A single number is expected: the count of lines in the entries below that contain "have".

Data under study section start

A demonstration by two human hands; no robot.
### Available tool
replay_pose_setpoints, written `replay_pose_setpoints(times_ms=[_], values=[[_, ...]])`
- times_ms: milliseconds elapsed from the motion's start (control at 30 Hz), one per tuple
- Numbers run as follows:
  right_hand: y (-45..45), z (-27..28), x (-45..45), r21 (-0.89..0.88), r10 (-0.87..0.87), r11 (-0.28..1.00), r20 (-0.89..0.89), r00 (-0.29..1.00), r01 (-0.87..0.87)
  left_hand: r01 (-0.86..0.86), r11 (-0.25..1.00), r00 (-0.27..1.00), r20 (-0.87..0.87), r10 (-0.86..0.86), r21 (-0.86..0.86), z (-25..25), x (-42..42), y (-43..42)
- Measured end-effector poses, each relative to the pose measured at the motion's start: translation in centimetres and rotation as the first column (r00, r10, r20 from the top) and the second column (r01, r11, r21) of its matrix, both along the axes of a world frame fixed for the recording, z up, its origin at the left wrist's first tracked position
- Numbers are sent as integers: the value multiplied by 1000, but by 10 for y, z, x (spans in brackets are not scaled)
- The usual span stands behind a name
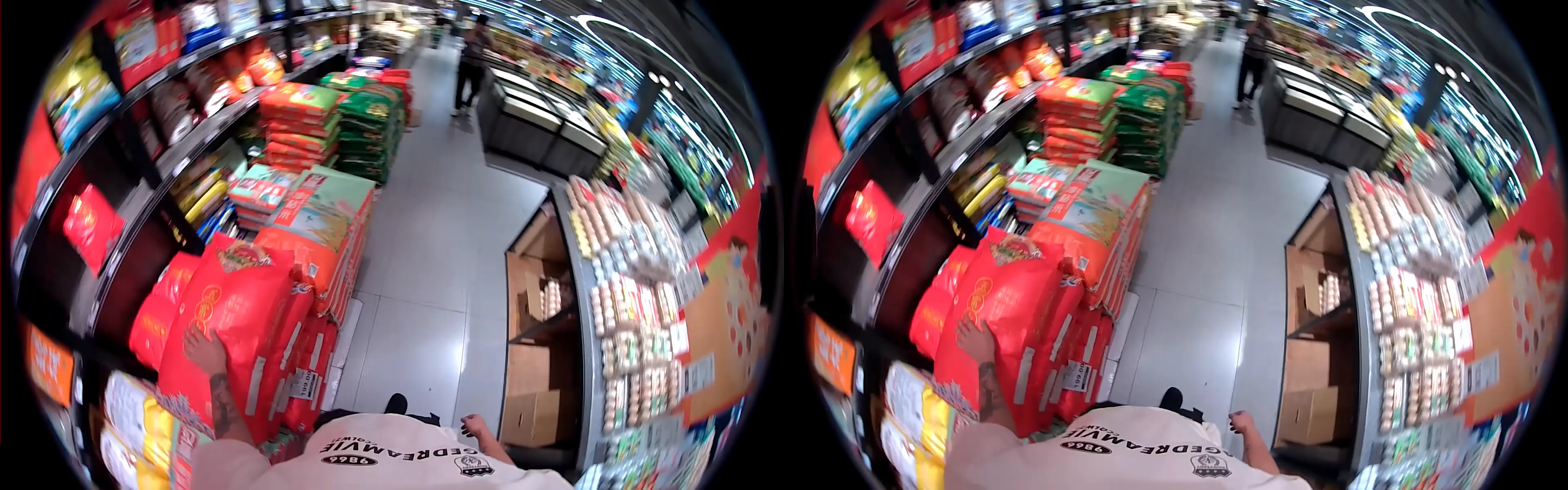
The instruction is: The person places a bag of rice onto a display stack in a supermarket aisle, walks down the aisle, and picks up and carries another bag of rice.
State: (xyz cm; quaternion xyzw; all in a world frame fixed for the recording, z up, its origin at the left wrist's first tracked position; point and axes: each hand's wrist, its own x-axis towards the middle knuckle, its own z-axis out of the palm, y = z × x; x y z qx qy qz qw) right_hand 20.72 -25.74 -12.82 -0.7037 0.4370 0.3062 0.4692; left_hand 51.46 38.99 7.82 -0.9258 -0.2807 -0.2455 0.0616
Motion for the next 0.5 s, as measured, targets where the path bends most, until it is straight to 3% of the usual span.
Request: replay_pose_setpoints(times_ms=[133, 333, 433, 500], values=[[-55, 10, 76, -35, 130, 991, -7, 991, -130, -90, 996, 995, -47, 90, 9, -1, 8, -27], [-82, 9, 199, -77, 160, 986, 173, 972, -148, -151, 989, 983, -103, 149, -11, 13, 23, -50], [-67, 7, 239, -148, 306, 948, 175, 936, -282, -153, 988, 964, -215, 156, 30, 2, 54, -33], [-53, 4, 258, -253, 472, 869, 162, 867, -426, -181, 983, 936, -309, 169, -11, 21, 81, -41]])
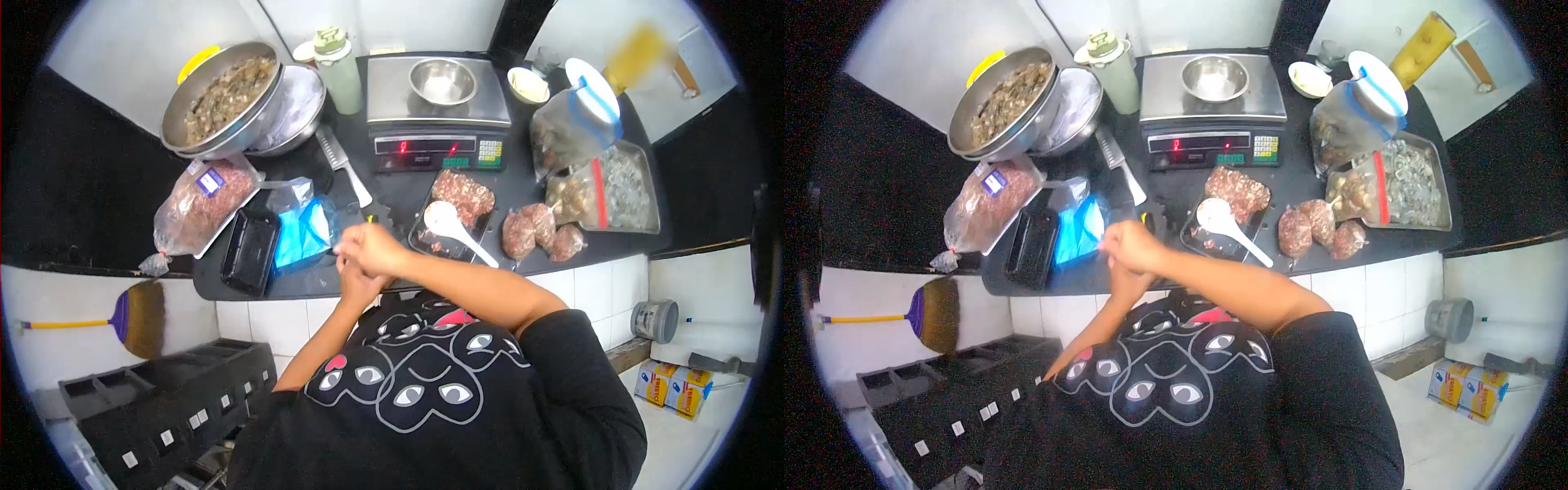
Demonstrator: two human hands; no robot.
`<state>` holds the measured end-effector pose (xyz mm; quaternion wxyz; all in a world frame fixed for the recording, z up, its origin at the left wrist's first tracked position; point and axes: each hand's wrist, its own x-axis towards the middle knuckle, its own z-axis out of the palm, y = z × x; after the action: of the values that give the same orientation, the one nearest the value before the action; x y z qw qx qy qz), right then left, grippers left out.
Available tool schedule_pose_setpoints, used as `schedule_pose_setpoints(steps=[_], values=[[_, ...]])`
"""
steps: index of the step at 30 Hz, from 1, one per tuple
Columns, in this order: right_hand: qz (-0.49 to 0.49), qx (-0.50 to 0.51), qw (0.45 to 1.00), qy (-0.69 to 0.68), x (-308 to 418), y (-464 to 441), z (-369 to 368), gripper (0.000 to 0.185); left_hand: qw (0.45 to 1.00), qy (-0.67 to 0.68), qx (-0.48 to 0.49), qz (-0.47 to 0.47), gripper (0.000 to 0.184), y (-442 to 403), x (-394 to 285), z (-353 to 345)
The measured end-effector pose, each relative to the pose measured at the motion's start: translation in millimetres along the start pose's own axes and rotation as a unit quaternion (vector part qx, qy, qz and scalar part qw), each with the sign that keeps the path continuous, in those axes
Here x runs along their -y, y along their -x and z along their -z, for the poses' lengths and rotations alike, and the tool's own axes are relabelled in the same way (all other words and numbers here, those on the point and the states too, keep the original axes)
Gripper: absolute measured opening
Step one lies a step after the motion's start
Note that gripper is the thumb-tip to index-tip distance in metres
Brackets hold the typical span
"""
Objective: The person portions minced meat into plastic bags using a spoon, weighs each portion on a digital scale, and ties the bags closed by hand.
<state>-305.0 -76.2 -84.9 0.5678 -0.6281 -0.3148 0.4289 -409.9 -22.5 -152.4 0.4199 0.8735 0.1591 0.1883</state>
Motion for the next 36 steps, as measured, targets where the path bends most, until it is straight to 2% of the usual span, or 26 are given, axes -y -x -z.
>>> schedule_pose_setpoints(steps=[2, 3, 4, 5, 7, 10, 13, 16, 19, 22, 31, 34, 36], values=[[0.037, -0.077, 0.995, 0.045, 2.9, -13.0, 9.4, 0.019, 0.991, 0.09, -0.035, 0.09, 0.046, -1.8, 17.6, -13.5], [0.011, -0.092, 0.996, 0.02, 5.8, -18.4, 17.3, 0.018, 0.973, 0.157, 0.014, 0.17, 0.034, -2.2, 28.0, -16.9], [-0.014, -0.107, 0.994, -0.004, 8.4, -22.8, 24.6, 0.018, 0.963, 0.197, 0.048, 0.18, 0.03, -7.9, 22.6, -9.4], [-0.024, -0.13, 0.989, -0.065, -5.6, -31.3, 27.9, 0.017, 0.95, 0.236, 0.082, 0.189, 0.026, -15.0, 17.3, 0.4], [-0.012, -0.134, 0.988, -0.078, 3.0, -32.2, 26.2, 0.016, 0.929, 0.275, 0.159, 0.192, 0.019, -25.9, 2.4, 18.9], [-0.033, -0.141, 0.983, -0.112, 26.4, -29.3, 29.1, 0.017, 0.907, 0.311, 0.208, 0.195, 0.02, -30.6, -1.4, 28.5], [-0.045, -0.142, 0.982, -0.117, 28.5, -35.9, 37.2, 0.02, 0.897, 0.358, 0.232, 0.115, 0.025, -34.3, -10.8, 33.6], [-0.008, -0.154, 0.985, -0.072, 31.0, -37.9, 35.7, 0.023, 0.937, 0.262, 0.218, 0.076, 0.027, -36.5, -26.9, 34.7], [0.007, -0.168, 0.984, -0.054, 34.7, -41.2, 28.5, 0.023, 0.978, 0.101, 0.145, 0.111, 0.027, -36.1, -45.1, 29.7], [-0.003, -0.176, 0.983, -0.045, 28.8, -46.9, 26.2, 0.024, 0.993, 0.063, 0.018, 0.096, 0.024, -33.4, -24.3, 12.4], [0.021, -0.188, 0.969, 0.159, -22.0, -30.5, 19.4, 0.025, 0.997, -0.038, -0.051, -0.052, 0.02, -7.7, 37.7, -15.7], [0.037, -0.188, 0.965, 0.179, -22.5, -31.1, 25.7, 0.024, 0.996, -0.015, -0.074, -0.039, 0.018, -5.7, 43.8, -19.9], [0.039, -0.187, 0.959, 0.21, -17.8, -29.5, 32.3, 0.025, 0.997, 0.047, -0.056, 0.023, 0.016, -4.7, 40.8, -14.6]])
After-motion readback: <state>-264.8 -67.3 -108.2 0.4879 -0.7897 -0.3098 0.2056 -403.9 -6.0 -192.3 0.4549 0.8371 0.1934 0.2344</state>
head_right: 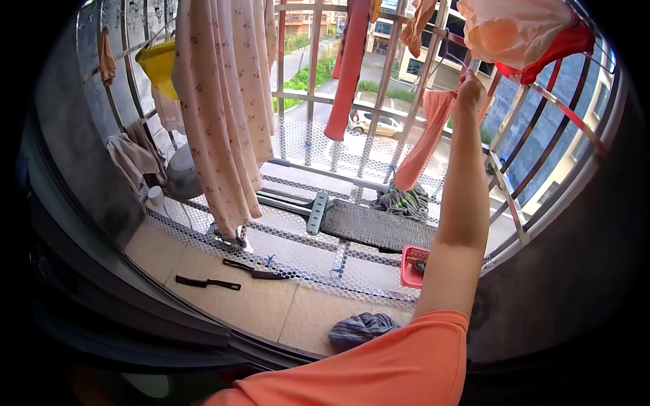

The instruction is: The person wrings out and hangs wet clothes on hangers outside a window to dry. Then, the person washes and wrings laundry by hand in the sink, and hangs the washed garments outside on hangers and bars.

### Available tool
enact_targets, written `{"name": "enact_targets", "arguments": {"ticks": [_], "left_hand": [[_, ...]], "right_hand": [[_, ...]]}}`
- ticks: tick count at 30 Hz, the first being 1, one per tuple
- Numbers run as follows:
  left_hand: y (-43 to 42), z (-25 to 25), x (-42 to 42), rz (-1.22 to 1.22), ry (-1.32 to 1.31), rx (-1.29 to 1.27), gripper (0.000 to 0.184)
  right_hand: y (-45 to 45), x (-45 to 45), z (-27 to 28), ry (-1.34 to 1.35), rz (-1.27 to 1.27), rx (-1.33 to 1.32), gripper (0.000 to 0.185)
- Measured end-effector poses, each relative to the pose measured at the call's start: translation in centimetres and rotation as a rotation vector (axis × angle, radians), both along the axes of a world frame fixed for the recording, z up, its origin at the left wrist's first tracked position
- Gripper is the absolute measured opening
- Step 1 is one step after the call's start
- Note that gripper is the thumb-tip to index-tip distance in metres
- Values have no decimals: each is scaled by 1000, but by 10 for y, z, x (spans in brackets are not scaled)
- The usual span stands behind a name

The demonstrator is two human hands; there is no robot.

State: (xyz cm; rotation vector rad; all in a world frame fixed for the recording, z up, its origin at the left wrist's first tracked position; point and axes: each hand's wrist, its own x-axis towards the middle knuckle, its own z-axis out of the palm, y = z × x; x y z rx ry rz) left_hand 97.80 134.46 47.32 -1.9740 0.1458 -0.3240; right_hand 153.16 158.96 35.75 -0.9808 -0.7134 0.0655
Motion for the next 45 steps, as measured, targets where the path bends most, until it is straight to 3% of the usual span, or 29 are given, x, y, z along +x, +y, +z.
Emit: {"name": "enact_targets", "arguments": {"ticks": [3,6,9,12,18,22,24,26,28,29,32,36,38,40,42,44,45], "left_hand": [[-2,-2,0,1,-12,7,29],[-5,-1,0,8,-12,16,27],[-7,-1,-1,24,-23,-3,25],[-11,-2,-5,36,-55,-5,24],[-30,-10,-16,89,-170,-24,21],[-41,-11,-16,150,-268,-43,20],[-47,-12,-14,205,-307,-44,19],[-49,-14,-8,231,-332,-40,19],[-50,-15,1,180,-369,-71,18],[-50,-15,4,142,-375,-86,18],[-50,-16,9,64,-399,-96,18],[-50,-16,10,30,-416,-94,19],[-49,-16,8,38,-408,-87,21],[-51,-15,8,87,-396,-73,21],[-54,-14,9,119,-393,-80,21],[-54,-15,10,130,-395,-86,22],[-53,-15,9,137,-399,-84,22]], "right_hand": [[-1,9,-20,-15,84,35,32],[3,17,-35,0,24,7,22],[-11,1,-47,-76,-313,37,28],[-34,-22,-45,-91,-232,101,26],[-74,-92,1,-234,310,239,16],[-108,-157,59,-467,373,174,18],[-113,-183,89,-595,376,280,19],[-117,-209,118,-803,292,267,18],[-97,-225,145,-937,-27,317,21],[-97,-231,156,-972,-311,279,27],[-80,-222,193,-986,-685,463,39],[-57,-190,221,-917,-229,51,34],[-78,-198,218,-861,-744,-180,31],[-64,-175,216,-937,-849,-116,31],[-59,-160,227,-932,-704,-205,25],[-63,-160,229,-337,199,35,18],[-74,-166,226,-243,388,117,14]]}}
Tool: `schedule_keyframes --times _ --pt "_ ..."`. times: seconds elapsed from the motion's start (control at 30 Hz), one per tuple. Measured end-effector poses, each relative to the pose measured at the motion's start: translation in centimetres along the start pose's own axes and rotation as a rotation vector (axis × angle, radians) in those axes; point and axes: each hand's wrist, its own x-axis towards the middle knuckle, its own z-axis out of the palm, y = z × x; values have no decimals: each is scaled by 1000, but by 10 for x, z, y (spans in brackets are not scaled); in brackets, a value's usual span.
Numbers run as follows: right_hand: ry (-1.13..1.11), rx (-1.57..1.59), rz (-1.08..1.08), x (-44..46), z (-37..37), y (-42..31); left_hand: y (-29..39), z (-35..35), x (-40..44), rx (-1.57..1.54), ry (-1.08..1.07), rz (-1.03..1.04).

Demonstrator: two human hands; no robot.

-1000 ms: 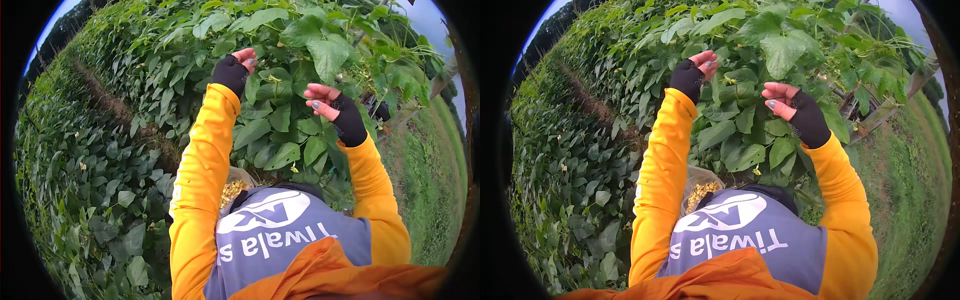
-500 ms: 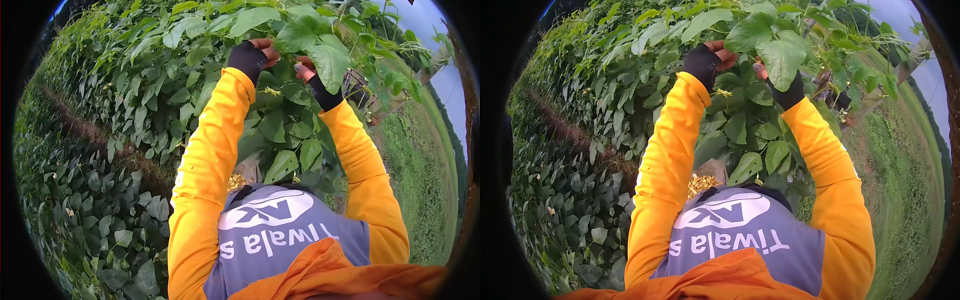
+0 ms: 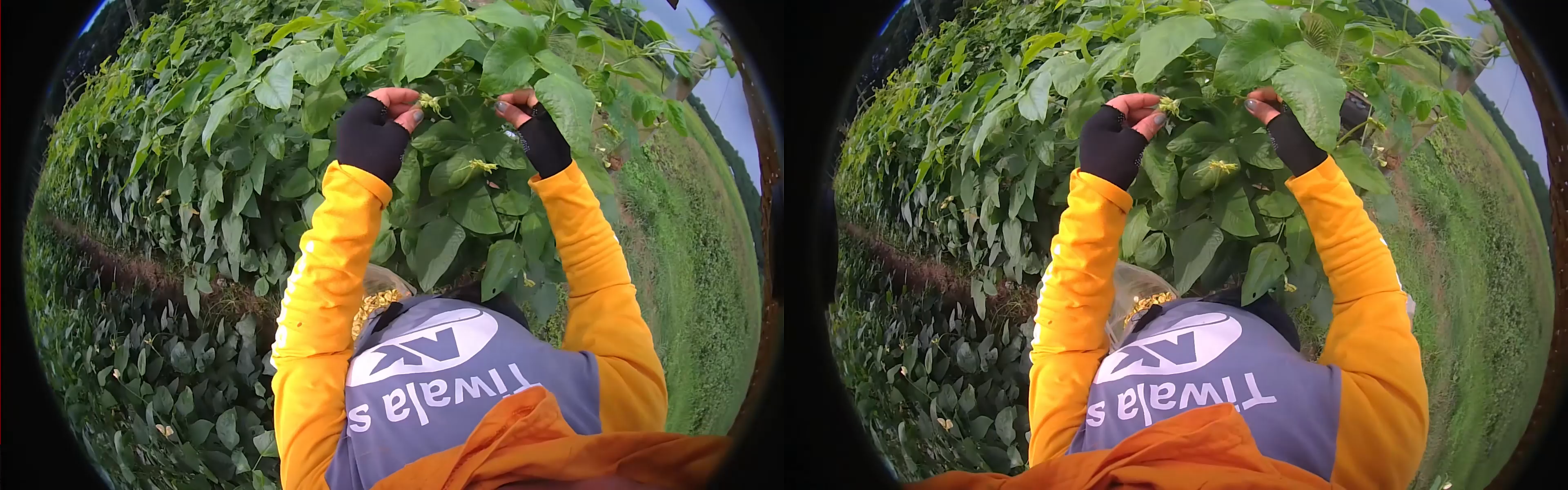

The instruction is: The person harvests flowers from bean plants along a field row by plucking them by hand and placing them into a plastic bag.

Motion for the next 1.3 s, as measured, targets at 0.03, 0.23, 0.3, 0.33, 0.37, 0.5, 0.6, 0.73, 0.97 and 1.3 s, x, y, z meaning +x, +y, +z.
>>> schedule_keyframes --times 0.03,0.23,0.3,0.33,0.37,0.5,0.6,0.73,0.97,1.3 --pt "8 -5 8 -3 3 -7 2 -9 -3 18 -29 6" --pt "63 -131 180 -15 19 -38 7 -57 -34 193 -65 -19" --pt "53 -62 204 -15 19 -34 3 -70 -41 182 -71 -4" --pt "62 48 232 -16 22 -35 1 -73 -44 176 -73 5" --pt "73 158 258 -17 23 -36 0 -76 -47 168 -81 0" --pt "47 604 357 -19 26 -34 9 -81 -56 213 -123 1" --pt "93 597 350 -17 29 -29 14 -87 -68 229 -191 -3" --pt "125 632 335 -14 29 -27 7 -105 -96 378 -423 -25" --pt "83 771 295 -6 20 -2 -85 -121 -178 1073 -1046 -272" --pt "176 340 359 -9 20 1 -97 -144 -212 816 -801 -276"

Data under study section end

• _Exercise answer_:
2